DMBT1 ダブルニカースプラスミド(h)は、human 細胞株における DMBT1 座の高特異性編集のために設計された、対となる2つのプラスミドから構成される。各プラスミドは、Cas9 D10Aニカースと、DMBT1内の対向するDNA鎖を標的とする異なるsgRNAを発現する。対向するDNA鎖上の隣接する部位に誘導されると、2つのニカースはオフセットした一本鎖切断を生成し、これらが組み合わさってずれた二本鎖切断を生じさせる。これにより、両方のガイドによる協調的なオンターゲット活性が必要となる。生じたDNA切断は、細胞内の内在性修復経路、特に非相同末端結合(NHEJ)によって修復され、その結果、DMBT1の機能を阻害する挿入または欠失が生じる。標的座標における2つのsgRNAの結合を必要とするこの二重ニッキング法は、編集の特異性を高め、標的精度に対するさらなる制御が求められる用途において、CRISPR戦略を補完するものである。

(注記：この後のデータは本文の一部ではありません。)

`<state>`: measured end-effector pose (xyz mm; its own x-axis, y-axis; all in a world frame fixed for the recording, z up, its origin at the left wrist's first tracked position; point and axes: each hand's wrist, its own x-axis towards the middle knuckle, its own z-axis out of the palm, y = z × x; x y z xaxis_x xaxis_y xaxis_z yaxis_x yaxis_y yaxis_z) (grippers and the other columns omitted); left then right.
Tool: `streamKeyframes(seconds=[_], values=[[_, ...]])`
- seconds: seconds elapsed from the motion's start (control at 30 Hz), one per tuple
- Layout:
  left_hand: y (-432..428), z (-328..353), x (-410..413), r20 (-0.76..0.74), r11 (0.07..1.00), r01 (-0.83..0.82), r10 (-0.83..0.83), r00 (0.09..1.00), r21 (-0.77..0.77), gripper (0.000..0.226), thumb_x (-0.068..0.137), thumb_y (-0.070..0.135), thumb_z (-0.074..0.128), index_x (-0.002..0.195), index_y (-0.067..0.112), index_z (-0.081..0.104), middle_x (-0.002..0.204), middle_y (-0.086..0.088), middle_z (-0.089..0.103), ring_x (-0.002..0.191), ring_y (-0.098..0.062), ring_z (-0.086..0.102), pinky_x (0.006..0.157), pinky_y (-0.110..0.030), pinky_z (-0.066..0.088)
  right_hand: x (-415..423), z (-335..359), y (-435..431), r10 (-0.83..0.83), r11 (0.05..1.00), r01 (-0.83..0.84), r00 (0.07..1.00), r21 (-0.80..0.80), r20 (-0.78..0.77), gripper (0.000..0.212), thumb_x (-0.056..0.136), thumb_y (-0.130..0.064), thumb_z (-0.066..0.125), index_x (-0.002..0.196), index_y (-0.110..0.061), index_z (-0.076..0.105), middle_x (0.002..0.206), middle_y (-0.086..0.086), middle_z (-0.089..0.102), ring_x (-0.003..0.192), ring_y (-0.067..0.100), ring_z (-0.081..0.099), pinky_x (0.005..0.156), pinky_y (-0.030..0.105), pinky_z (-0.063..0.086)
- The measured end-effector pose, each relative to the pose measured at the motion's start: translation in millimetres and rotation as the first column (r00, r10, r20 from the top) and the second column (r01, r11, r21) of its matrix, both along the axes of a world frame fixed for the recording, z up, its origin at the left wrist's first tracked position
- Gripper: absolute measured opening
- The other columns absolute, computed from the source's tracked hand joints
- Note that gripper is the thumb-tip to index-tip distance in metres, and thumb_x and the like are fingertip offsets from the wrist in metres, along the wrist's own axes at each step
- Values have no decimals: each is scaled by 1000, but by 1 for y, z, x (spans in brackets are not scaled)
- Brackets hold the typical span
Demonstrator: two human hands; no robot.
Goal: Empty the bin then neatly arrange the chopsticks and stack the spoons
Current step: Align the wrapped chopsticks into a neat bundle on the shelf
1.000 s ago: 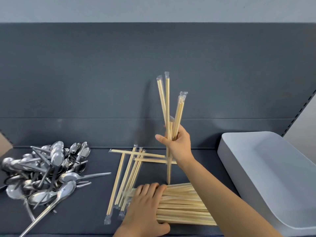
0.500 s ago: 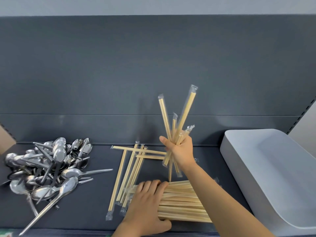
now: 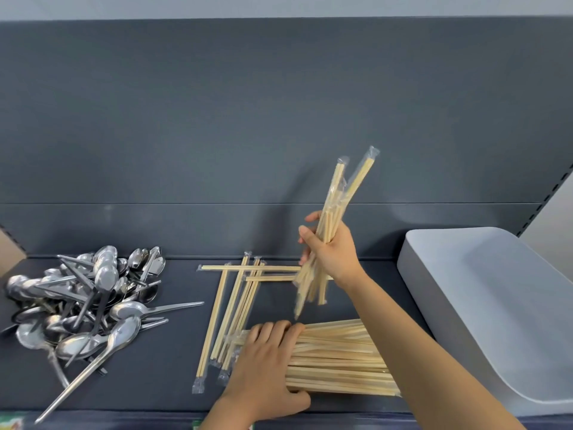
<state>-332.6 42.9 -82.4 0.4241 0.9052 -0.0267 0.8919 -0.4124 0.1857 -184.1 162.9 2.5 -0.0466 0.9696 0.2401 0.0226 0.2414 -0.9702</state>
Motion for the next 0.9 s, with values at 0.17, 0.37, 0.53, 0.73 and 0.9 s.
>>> streamKeyframes(seconds=[0.17, 0.37, 0.53, 0.73, 0.9], values=[[0, 0, 0, 7, 1000, 0, 0, 1000, 5, 90, 66, 62, 47, 144, 33, 13, 137, 14, 22, 126, -11, 23, 112, -27, 9, 3, -1, -2, -139, 985, 119, 977, 124, 163, 15, 85, -25, 71, 84, -28, 57, 54, -17, 53, 48, 4, 48, 55, 19, 42], [0, -2, 0, -4, 1000, -8, 8, 1000, 18, 91, 65, 64, 46, 145, 32, 13, 141, 12, 23, 128, -13, 22, 112, -27, 8, 1, -34, -9, -13, 999, 6, 974, 32, 228, 15, 81, -16, 74, 80, -15, 59, 58, -15, 49, 55, 8, 45, 56, 32, 43], [0, -4, 0, 1, 1000, -4, 4, 1000, 20, 92, 65, 64, 46, 145, 33, 13, 139, 13, 24, 127, -12, 23, 112, -28, 11, 2, -12, -13, -141, 988, 141, 990, 66, -7, 15, 85, -7, 69, 80, -14, 58, 56, -6, 52, 43, 8, 49, 48, 19, 44], [-1, -5, -1, 12, 1000, -3, 3, 1000, 18, 90, 66, 63, 45, 145, 32, 14, 138, 13, 25, 126, -12, 24, 112, -28, 11, 5, -11, -16, -81, 996, 83, 995, 24, -52, 16, 82, -11, 73, 94, -15, 63, 66, 6, 60, 58, 18, 63, 60, 23, 53], [0, -5, -1, 12, 1000, -2, 2, 1000, 27, 92, 65, 64, 45, 146, 31, 14, 139, 12, 26, 127, -13, 25, 112, -28, 11, 8, -23, -15, -58, 998, 56, 997, 38, 41, 18, 80, -10, 75, 95, -17, 66, 68, 0, 65, 67, 17, 65, 72, 29, 57]])
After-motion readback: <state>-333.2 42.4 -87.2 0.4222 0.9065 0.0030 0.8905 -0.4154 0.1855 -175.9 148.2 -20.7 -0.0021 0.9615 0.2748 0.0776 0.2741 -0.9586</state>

編集された細胞を効率的に同定するために、1つのプラスミドはトランスフェクトされた細胞集団を蛍光可視化するためのGFPをコードし、もう1つのプラスミドは抗生物質選別用のプロマイシン耐性遺伝子を保有しています。これらの機能により、共トランスフェクトされた細胞集団の効率的な濃縮が可能となり、DMBT1が破壊されたクローンの検証が簡素化されます。
研究用のみ。診断用または治療用ではありません。